What the task requires = Show all the lines in the data below that include the word "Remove".

**** The data ****

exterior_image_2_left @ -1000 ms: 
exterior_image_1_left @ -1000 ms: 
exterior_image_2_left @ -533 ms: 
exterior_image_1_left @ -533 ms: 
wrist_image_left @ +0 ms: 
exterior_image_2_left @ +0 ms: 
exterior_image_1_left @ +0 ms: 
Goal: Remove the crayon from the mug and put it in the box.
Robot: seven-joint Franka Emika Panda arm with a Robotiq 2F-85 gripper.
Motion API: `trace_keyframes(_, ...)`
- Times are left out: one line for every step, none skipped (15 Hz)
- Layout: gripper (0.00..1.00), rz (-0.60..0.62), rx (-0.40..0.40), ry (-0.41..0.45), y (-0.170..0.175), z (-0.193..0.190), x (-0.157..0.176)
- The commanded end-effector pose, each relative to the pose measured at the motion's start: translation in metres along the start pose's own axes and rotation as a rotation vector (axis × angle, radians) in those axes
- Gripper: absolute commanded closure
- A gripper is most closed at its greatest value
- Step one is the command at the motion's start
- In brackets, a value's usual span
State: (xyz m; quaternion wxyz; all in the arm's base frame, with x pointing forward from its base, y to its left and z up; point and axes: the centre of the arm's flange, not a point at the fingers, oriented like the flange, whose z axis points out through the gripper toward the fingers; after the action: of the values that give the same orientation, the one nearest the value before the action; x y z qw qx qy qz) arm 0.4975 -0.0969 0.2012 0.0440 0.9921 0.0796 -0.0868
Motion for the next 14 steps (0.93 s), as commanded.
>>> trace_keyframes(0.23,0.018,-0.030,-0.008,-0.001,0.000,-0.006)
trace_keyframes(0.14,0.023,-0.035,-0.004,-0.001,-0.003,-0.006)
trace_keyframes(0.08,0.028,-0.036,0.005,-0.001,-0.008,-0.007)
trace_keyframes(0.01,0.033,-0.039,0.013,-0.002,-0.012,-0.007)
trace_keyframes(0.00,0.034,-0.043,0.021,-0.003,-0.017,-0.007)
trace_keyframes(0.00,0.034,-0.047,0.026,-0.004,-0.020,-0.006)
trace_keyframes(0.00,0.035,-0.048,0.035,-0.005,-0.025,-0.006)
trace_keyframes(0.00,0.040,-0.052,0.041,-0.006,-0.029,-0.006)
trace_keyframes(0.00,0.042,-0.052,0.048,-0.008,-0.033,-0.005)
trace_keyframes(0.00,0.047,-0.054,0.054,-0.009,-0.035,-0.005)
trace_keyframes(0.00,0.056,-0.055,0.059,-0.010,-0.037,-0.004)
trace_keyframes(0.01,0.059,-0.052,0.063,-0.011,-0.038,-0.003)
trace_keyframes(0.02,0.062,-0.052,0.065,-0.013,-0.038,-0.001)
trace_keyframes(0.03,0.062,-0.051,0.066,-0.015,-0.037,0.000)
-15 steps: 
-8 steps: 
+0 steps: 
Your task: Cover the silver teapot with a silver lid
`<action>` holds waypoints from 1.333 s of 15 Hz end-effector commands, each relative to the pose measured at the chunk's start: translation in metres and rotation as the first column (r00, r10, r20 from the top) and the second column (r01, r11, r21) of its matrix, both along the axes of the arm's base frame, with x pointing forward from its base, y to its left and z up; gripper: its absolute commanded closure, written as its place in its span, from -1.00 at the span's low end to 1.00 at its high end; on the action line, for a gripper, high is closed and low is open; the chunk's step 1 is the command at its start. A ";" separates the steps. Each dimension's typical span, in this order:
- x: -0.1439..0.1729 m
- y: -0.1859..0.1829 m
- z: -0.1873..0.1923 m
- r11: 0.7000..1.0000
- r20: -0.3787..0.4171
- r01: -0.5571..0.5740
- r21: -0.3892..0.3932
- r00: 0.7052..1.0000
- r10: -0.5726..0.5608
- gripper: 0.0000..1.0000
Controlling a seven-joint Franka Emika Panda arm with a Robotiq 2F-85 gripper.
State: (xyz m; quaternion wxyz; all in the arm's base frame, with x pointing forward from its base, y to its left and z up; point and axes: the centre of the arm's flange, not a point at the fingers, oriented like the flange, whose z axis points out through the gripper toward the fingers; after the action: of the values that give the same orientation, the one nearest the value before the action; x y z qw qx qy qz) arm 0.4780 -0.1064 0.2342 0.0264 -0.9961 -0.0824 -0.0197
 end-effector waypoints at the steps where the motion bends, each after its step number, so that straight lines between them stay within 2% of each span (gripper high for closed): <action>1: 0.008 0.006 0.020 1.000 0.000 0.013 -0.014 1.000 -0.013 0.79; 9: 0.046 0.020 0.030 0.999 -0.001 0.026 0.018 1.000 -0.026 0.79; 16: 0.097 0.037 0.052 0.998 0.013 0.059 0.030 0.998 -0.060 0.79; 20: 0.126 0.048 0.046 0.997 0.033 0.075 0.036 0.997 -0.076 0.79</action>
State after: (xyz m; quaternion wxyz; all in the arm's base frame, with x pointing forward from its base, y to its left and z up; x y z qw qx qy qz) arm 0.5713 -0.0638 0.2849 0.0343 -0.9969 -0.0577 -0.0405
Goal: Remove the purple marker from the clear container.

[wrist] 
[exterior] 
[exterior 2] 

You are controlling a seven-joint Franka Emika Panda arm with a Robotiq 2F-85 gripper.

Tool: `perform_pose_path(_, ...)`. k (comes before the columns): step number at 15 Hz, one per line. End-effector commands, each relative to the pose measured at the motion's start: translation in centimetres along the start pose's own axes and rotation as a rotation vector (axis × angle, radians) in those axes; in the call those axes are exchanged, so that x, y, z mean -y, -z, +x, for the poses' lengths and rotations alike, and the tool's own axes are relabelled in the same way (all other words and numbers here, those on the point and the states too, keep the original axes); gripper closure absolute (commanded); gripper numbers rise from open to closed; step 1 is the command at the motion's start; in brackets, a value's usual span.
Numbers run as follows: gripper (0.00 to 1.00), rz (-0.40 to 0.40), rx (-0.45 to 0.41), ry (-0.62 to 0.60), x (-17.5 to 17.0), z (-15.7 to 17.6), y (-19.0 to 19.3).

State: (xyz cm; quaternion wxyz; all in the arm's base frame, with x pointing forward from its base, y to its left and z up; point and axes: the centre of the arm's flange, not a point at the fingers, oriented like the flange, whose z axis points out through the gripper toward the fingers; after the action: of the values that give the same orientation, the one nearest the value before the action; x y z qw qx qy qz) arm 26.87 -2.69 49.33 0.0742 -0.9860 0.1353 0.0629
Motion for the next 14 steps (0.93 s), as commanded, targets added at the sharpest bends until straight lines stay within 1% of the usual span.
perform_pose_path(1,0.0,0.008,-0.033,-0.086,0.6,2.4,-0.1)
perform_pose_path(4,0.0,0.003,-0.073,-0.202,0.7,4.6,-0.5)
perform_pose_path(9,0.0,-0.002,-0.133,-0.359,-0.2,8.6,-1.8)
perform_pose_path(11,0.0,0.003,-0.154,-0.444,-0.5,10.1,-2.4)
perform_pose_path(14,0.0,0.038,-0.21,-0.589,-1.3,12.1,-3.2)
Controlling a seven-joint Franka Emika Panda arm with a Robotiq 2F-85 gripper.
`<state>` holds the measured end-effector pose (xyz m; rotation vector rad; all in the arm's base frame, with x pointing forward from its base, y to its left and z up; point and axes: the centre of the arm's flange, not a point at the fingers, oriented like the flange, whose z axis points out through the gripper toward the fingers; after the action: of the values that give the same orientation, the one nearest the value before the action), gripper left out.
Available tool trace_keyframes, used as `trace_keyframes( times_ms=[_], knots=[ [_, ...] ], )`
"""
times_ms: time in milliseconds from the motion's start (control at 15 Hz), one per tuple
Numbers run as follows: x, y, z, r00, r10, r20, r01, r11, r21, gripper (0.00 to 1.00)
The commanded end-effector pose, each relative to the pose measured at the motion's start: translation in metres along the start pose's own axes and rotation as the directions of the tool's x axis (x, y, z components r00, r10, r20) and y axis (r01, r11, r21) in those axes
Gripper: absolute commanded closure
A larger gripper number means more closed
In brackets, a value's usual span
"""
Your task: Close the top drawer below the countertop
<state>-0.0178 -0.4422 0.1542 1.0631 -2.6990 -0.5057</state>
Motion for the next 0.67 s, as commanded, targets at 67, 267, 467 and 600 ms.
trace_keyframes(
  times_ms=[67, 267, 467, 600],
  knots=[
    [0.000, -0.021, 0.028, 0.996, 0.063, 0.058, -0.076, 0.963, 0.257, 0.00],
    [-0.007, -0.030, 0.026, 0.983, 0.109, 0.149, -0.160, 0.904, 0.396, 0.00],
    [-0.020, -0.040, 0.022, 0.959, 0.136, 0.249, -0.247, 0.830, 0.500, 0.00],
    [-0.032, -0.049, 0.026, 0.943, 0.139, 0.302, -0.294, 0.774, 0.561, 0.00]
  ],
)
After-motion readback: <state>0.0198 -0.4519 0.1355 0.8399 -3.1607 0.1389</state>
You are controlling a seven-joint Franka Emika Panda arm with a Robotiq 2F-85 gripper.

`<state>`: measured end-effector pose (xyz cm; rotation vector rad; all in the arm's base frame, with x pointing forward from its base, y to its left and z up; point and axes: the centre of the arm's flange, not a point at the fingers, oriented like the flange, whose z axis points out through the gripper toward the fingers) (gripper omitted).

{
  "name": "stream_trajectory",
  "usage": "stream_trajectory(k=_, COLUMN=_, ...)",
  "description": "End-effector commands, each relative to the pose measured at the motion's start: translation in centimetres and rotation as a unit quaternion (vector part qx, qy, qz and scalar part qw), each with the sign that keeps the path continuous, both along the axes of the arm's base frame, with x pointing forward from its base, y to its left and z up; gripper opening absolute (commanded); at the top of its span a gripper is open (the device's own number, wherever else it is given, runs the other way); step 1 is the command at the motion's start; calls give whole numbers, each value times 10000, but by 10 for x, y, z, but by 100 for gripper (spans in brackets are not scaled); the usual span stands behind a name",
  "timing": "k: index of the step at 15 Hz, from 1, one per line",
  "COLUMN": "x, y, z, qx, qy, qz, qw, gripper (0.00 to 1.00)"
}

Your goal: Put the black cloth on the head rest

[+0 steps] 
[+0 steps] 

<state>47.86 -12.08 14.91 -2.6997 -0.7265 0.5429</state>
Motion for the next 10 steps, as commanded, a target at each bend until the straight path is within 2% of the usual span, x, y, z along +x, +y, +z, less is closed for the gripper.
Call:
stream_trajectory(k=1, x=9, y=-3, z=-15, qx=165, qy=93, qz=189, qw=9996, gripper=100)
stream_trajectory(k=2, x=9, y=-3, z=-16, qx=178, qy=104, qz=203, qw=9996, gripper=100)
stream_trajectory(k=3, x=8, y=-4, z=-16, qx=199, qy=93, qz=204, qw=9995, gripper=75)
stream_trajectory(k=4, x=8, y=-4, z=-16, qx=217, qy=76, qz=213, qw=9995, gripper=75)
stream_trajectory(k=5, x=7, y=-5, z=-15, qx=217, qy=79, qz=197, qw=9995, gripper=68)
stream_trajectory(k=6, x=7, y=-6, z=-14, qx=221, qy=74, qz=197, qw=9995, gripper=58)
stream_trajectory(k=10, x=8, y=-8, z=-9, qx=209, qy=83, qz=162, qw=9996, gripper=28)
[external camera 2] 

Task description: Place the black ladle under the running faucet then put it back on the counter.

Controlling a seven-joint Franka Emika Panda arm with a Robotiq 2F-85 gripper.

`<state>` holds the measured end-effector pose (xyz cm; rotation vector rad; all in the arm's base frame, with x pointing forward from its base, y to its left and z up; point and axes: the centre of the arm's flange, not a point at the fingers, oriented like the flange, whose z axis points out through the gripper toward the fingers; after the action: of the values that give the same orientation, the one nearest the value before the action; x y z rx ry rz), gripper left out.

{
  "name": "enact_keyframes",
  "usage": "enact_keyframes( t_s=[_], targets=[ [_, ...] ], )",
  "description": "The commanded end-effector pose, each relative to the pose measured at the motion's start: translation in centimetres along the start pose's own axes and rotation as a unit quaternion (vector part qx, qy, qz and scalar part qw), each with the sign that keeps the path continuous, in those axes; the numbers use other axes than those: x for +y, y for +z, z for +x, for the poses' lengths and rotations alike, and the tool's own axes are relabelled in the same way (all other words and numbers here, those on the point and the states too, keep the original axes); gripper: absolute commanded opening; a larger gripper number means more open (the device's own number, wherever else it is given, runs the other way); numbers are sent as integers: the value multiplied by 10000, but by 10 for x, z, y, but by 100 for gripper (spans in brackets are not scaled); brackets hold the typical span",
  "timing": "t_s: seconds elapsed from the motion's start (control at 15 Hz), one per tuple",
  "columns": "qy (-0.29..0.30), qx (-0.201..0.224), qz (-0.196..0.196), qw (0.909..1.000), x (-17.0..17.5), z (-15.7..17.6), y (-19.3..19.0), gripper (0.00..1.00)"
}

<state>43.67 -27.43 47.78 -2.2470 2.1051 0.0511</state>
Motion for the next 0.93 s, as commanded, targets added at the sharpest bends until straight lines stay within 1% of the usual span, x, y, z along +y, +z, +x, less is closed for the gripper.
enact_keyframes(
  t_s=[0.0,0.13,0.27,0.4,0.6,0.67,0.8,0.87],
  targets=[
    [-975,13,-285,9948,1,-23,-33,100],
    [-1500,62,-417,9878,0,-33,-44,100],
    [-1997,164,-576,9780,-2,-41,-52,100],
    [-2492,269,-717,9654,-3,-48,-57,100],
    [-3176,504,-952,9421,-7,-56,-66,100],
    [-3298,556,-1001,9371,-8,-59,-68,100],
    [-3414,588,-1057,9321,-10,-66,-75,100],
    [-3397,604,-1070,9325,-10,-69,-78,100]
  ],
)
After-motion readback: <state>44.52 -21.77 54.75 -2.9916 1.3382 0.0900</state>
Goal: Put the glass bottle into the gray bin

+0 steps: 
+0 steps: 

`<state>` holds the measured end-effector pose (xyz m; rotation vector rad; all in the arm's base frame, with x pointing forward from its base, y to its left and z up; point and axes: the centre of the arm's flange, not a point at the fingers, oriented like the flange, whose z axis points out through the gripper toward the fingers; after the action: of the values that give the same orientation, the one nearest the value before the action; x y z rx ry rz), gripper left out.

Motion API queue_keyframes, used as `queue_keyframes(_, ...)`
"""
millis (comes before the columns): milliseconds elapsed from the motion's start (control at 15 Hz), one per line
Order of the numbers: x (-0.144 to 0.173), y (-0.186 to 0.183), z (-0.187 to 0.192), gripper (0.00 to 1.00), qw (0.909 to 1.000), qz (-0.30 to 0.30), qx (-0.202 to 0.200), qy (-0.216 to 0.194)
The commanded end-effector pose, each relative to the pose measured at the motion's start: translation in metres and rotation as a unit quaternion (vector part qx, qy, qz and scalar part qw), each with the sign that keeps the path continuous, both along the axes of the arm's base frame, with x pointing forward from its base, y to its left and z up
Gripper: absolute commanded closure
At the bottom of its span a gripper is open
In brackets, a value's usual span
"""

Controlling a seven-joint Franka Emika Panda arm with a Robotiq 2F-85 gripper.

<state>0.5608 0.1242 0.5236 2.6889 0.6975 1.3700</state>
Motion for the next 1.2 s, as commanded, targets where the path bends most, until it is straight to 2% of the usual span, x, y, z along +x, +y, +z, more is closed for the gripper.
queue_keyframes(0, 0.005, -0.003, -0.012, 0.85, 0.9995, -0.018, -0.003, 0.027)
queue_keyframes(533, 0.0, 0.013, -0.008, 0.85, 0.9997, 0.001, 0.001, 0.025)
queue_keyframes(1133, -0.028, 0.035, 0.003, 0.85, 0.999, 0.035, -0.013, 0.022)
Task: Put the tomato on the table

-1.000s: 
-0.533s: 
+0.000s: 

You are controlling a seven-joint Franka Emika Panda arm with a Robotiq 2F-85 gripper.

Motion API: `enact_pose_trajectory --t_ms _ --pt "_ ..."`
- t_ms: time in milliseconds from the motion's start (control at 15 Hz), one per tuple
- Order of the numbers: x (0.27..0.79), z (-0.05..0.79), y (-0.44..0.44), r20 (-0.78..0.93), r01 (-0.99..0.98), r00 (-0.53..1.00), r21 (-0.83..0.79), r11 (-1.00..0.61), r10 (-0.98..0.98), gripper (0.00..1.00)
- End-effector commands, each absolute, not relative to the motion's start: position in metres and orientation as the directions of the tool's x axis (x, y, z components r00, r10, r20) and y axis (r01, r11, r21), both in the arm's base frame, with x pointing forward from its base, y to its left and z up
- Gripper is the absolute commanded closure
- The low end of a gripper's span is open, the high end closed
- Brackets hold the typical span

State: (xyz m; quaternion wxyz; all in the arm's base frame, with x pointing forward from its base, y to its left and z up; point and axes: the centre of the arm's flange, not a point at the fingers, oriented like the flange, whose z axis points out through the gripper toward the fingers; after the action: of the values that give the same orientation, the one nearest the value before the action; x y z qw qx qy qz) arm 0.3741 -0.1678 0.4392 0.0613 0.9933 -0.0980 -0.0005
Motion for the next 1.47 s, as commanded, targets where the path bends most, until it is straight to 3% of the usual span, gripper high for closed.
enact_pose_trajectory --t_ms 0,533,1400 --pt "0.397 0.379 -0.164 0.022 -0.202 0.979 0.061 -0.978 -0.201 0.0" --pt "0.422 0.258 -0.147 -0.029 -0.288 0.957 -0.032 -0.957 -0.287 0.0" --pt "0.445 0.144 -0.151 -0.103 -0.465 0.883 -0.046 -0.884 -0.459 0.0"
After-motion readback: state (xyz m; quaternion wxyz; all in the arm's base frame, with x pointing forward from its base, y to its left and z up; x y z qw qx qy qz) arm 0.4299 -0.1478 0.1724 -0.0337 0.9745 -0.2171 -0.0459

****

Solved problem =
Goal: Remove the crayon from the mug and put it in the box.
Goal: Remove the purple marker from the clear container.

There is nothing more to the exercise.